训练主动性与个性化并重的大语言模型智能体 (Training Proactive and Personalized LLM Agents)

While existing work focuses primarily on task success, we argue that effective real-world agents require optimizing three dimensions: productivity (task completion), proactivity (asking essential questions), and personalization (adapting to diverse user preferences). We introduce UserVille, an interactive environment with LLM-based user simulators enabling diverse, configurable user preferences. Leveraging UserVille, we introduce PPP, a multi-objective reinforcement learning approach that jointly optimizes all three dimensions: Productivity, Proactivity, and Personalization. Experiments on software engineering and deep research tasks show that agents trained with PPP achieve substantial improvements over strong baselines such as GPT-5 (+21.6 on average), demonstrating the ability to ask strategic clarifying questions, adapt to unseen user preferences, and improve task success through better interaction. This work demonstrates that explicitly optimizing for user-centered interaction is critical for building practical and effective AI agents.
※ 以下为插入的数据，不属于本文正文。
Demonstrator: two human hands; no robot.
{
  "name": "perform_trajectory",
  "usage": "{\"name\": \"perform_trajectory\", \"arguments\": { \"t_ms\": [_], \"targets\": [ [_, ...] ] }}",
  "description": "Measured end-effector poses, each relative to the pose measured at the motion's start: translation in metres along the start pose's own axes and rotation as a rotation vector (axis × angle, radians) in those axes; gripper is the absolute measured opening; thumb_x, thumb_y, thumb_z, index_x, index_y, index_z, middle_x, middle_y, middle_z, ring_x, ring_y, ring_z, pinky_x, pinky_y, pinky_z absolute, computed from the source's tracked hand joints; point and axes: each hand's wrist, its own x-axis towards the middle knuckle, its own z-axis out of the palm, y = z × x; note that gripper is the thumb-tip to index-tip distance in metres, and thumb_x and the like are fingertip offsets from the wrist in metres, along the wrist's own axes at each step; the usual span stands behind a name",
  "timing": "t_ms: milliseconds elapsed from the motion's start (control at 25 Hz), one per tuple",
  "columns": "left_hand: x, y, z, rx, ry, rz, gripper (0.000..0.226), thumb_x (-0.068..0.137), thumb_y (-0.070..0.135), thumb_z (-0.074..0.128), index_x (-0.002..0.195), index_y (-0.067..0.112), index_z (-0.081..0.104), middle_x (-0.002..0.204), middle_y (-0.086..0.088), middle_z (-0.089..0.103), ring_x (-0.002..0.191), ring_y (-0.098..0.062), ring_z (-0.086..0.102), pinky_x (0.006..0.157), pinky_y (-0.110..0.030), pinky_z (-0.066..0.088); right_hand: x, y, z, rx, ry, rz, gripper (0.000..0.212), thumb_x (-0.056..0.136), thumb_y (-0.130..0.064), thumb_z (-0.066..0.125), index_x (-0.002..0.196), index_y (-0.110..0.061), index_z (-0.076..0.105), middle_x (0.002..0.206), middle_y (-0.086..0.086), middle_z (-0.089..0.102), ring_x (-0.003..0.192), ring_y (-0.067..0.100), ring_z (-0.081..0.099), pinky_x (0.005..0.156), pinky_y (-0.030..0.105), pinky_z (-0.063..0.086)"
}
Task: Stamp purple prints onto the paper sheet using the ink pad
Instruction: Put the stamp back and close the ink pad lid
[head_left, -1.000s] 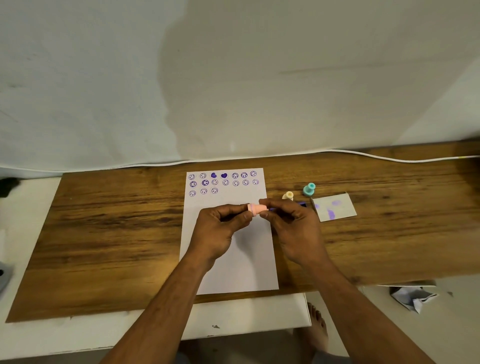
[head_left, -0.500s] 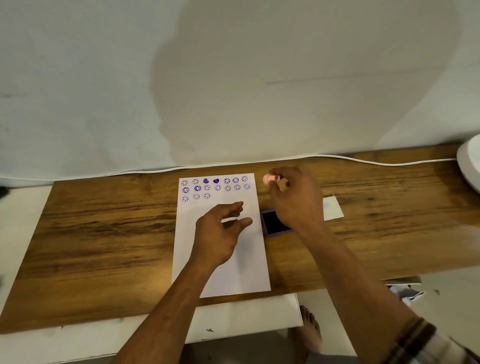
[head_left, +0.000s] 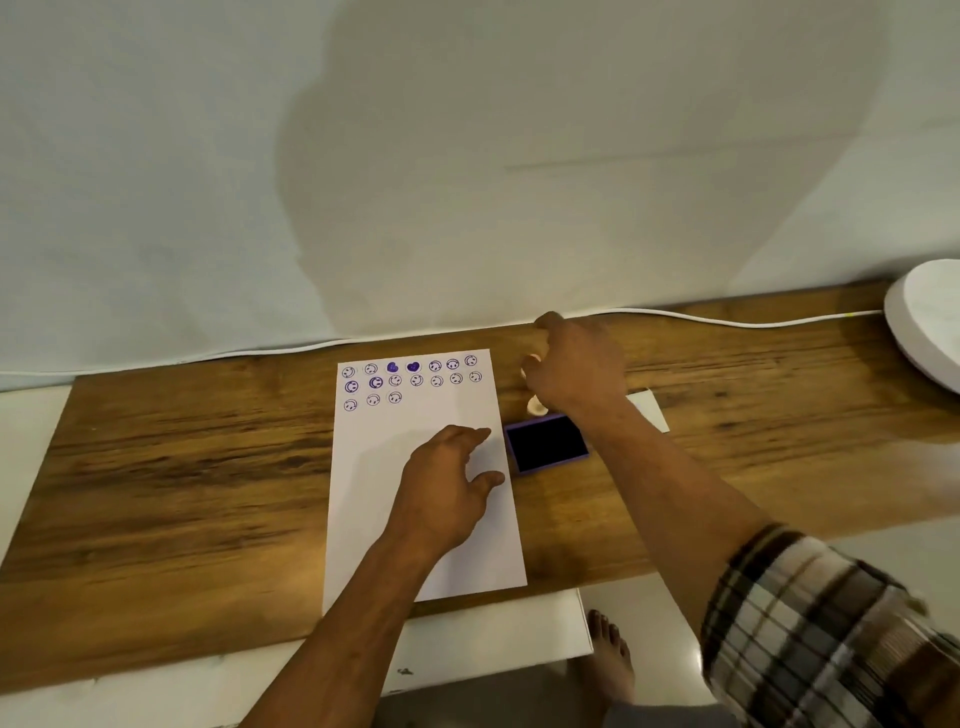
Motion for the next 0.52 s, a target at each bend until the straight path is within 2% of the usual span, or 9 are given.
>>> {"name": "perform_trajectory", "arguments": {
  "t_ms": [80, 120, 240, 360, 520],
  "targets": [
    [0.001, -0.004, 0.003, 0.057, 0.01, 0.02, 0.065, 0.086, 0.036, 0.08, 0.146, 0.028, 0.055, 0.152, 0.004, 0.055, 0.134, -0.022, 0.057, 0.114, -0.04, 0.044, -0.024, 0.028, -0.009, 0.243, 0.12, 0.162, 0.05, 0.085, -0.049, 0.072, 0.131, -0.032, 0.061, 0.123, -0.003, 0.07, 0.118, 0.027, 0.059, 0.096, 0.049, 0.053],
    [0.003, -0.005, 0.005, 0.085, 0.013, 0.028, 0.068, 0.086, 0.037, 0.079, 0.148, 0.028, 0.052, 0.155, 0.005, 0.052, 0.139, -0.022, 0.053, 0.116, -0.038, 0.04, -0.04, 0.045, -0.01, 0.287, 0.164, 0.24, 0.053, 0.085, -0.051, 0.073, 0.133, -0.034, 0.057, 0.131, -0.003, 0.067, 0.122, 0.027, 0.058, 0.099, 0.053, 0.053],
    [0.008, -0.005, 0.014, 0.156, -0.017, 0.059, 0.08, 0.089, 0.042, 0.075, 0.157, 0.028, 0.036, 0.166, 0.007, 0.035, 0.152, -0.018, 0.033, 0.121, -0.032, 0.026, -0.071, 0.082, 0.002, 0.124, 0.059, 0.4, 0.074, 0.089, -0.052, 0.073, 0.15, -0.028, 0.039, 0.155, 0.01, 0.046, 0.139, 0.035, 0.044, 0.108, 0.056, 0.047],
    [0.007, -0.003, 0.022, 0.183, -0.063, 0.089, 0.085, 0.091, 0.042, 0.072, 0.161, 0.03, 0.025, 0.17, 0.009, 0.023, 0.157, -0.014, 0.02, 0.119, -0.027, 0.016, -0.07, 0.085, 0.014, 0.04, -0.015, 0.388, 0.09, 0.09, -0.059, 0.068, 0.159, -0.022, 0.024, 0.163, 0.014, 0.035, 0.146, 0.037, 0.035, 0.112, 0.054, 0.04],
    [0.01, 0.0, 0.029, 0.206, -0.076, 0.096, 0.087, 0.092, 0.04, 0.07, 0.162, 0.033, 0.018, 0.171, 0.009, 0.019, 0.158, -0.016, 0.018, 0.122, -0.032, 0.019, -0.067, 0.086, 0.023, 0.023, -0.028, 0.391, 0.104, 0.082, -0.07, 0.069, 0.16, -0.02, 0.02, 0.163, 0.014, 0.035, 0.147, 0.038, 0.033, 0.113, 0.056, 0.039]
  ]
}}
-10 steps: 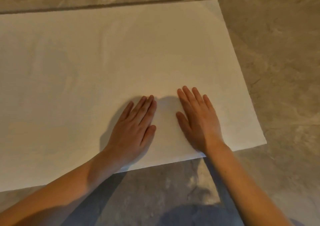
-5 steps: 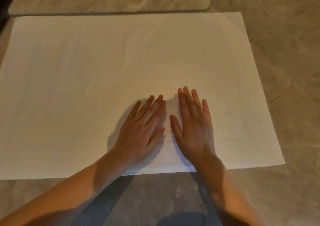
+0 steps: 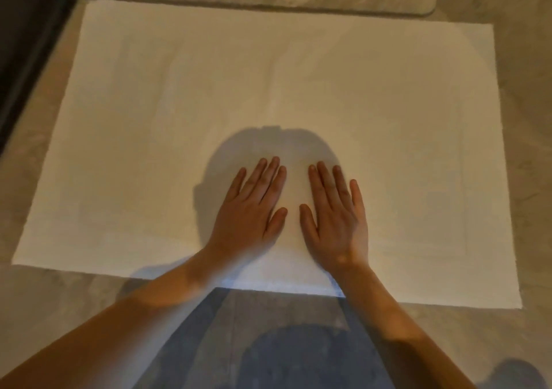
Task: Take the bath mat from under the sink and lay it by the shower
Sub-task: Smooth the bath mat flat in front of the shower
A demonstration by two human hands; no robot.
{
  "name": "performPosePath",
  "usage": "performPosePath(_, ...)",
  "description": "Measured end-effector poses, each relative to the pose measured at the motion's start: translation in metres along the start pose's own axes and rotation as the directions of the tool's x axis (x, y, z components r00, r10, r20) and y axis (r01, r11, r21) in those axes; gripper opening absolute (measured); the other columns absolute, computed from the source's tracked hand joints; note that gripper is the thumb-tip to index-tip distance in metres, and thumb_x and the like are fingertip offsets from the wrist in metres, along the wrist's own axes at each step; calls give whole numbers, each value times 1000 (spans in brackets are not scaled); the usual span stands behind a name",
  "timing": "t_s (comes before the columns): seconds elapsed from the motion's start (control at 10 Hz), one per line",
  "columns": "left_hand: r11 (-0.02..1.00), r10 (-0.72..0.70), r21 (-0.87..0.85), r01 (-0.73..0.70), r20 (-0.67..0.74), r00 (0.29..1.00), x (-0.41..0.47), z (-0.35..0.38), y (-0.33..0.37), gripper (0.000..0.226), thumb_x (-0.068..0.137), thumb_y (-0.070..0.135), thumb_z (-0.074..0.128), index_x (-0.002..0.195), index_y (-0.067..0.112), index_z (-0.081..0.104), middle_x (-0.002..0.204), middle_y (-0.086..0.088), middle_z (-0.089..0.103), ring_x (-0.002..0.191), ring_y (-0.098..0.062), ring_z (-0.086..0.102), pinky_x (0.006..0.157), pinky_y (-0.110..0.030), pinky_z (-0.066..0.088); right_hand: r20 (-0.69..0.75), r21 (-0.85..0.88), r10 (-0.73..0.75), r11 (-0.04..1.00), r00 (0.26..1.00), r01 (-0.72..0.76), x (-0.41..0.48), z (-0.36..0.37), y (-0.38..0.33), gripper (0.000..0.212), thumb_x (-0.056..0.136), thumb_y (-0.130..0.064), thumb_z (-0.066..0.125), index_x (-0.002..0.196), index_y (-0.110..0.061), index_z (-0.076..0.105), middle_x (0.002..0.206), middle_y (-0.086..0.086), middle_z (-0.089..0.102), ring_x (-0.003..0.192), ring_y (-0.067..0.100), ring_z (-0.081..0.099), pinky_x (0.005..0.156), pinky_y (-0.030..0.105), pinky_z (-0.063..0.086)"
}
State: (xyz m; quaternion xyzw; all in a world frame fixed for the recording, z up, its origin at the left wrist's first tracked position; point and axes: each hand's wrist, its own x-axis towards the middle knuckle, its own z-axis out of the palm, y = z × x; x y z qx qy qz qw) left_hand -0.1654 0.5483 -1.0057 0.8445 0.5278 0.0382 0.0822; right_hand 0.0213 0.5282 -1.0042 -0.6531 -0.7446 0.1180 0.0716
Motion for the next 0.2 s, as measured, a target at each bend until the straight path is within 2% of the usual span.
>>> performPosePath(0.2, 997, -72, -30, 76, 124, 990, 2, -19, 8, 66, 98, 41, 34, 155, 14, 17, 163, -7, 11, 150, -21, 6, 121, -44, 8, 94, 2, 48, 999, 994, -48, 3, -15, -9, 63, 99, -44, 27, 157, -22, 15, 163, 0, 17, 151, 21, 9, 122, 43, 6)
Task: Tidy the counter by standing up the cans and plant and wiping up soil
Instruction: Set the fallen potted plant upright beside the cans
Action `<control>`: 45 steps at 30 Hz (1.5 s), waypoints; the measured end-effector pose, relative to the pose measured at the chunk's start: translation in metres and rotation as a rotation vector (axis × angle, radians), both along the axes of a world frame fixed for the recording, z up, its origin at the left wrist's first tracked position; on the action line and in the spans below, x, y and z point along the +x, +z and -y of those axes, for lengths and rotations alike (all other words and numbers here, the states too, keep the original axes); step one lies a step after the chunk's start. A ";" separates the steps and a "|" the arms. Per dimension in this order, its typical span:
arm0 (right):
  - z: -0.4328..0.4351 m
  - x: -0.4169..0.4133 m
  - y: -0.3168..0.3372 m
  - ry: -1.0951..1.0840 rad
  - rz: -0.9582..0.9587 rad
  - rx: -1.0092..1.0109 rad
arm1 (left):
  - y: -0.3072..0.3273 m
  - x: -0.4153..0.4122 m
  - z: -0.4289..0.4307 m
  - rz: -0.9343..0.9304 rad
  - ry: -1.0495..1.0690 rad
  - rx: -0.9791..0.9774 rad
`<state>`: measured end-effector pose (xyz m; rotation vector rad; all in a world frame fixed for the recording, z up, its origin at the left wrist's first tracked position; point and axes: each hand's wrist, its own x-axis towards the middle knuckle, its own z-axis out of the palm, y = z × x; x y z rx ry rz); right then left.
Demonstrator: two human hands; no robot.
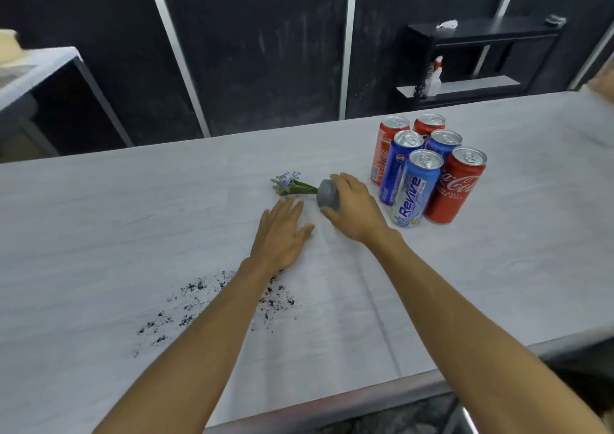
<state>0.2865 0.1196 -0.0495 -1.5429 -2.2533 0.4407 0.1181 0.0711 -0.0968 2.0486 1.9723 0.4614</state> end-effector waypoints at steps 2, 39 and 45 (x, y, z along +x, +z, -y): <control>-0.010 -0.005 0.000 0.010 -0.017 -0.023 | -0.003 -0.002 -0.003 0.009 0.009 -0.027; -0.055 -0.002 -0.045 -0.333 -0.616 0.064 | -0.016 0.011 -0.051 -0.070 -0.031 0.000; -0.059 -0.005 -0.045 -0.379 -0.579 0.076 | -0.016 0.010 -0.052 -0.048 -0.024 0.018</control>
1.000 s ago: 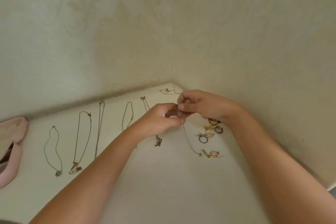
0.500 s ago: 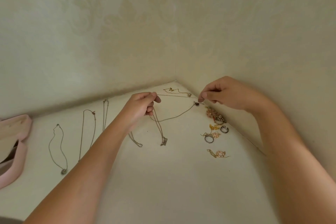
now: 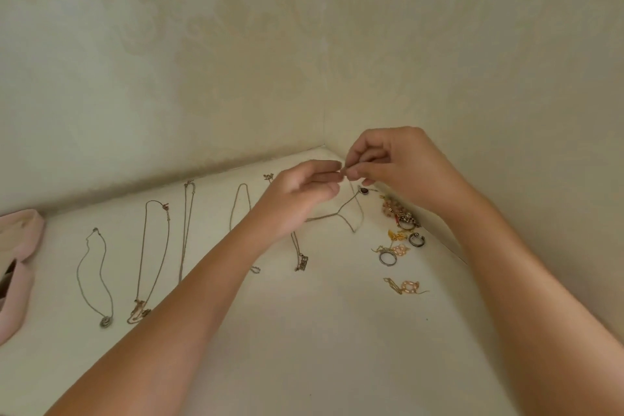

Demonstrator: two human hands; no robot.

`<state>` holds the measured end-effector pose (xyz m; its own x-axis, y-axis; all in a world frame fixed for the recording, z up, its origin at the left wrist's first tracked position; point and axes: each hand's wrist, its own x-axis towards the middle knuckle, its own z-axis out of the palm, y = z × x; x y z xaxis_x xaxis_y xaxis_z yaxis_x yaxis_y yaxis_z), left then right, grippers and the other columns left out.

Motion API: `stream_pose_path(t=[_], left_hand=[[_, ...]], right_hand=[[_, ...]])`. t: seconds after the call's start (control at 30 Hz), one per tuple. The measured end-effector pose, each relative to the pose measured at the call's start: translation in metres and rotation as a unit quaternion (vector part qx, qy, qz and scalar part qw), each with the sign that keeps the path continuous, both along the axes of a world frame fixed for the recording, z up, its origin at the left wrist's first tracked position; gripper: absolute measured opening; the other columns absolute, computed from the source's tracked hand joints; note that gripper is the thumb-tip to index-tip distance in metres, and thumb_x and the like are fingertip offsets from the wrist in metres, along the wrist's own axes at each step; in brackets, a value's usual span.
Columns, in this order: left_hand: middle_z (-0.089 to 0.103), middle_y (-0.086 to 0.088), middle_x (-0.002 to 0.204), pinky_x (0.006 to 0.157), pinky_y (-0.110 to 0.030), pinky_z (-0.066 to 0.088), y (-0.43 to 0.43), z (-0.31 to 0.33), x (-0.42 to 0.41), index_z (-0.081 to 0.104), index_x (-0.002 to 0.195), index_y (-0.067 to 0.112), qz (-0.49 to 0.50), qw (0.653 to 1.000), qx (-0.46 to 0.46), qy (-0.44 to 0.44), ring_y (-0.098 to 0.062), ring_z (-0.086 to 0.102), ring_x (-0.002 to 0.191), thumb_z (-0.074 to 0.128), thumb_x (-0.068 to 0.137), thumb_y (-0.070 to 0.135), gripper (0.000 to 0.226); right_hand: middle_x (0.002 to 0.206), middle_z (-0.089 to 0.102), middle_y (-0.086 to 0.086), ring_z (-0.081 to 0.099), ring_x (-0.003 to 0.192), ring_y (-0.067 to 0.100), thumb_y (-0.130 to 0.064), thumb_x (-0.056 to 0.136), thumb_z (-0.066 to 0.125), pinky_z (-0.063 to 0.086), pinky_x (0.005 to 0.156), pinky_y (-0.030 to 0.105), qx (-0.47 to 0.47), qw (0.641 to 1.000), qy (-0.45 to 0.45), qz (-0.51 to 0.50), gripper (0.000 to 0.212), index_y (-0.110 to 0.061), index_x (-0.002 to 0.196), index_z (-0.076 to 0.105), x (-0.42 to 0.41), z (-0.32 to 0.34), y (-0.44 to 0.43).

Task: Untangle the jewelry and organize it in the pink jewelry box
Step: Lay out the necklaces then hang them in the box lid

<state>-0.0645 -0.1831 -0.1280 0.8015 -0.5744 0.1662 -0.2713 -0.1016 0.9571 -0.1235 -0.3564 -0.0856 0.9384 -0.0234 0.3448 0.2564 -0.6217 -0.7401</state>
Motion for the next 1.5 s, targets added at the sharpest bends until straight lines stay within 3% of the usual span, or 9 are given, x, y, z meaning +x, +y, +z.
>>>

翻译：现有研究主要关注任务成功率，我们认为有效的现实世界智能体需要优化三个维度：生产力（任务完成度）、主动性（提出关键问题）和个性化（适应多样化用户偏好）。我们引入UserVille——一个基于大语言模型的用户模拟器交互环境，支持多样化、可配置的用户偏好。利用UserVille，我们提出PPP（生产力-主动性-个性化）多目标强化学习方法，联合优化所有三个维度。在软件工程与深度研究任务上的实验表明，采用PPP训练的智能体相较于GPT-5等强基线模型平均提升21.6%，展现出提出策略性澄清问题、适应未知用户偏好以及通过优化交互提升任务成功率的能力。本研究表明，显式优化以用户为中心的交互对于构建实用高效的人工智能智能体至关重要。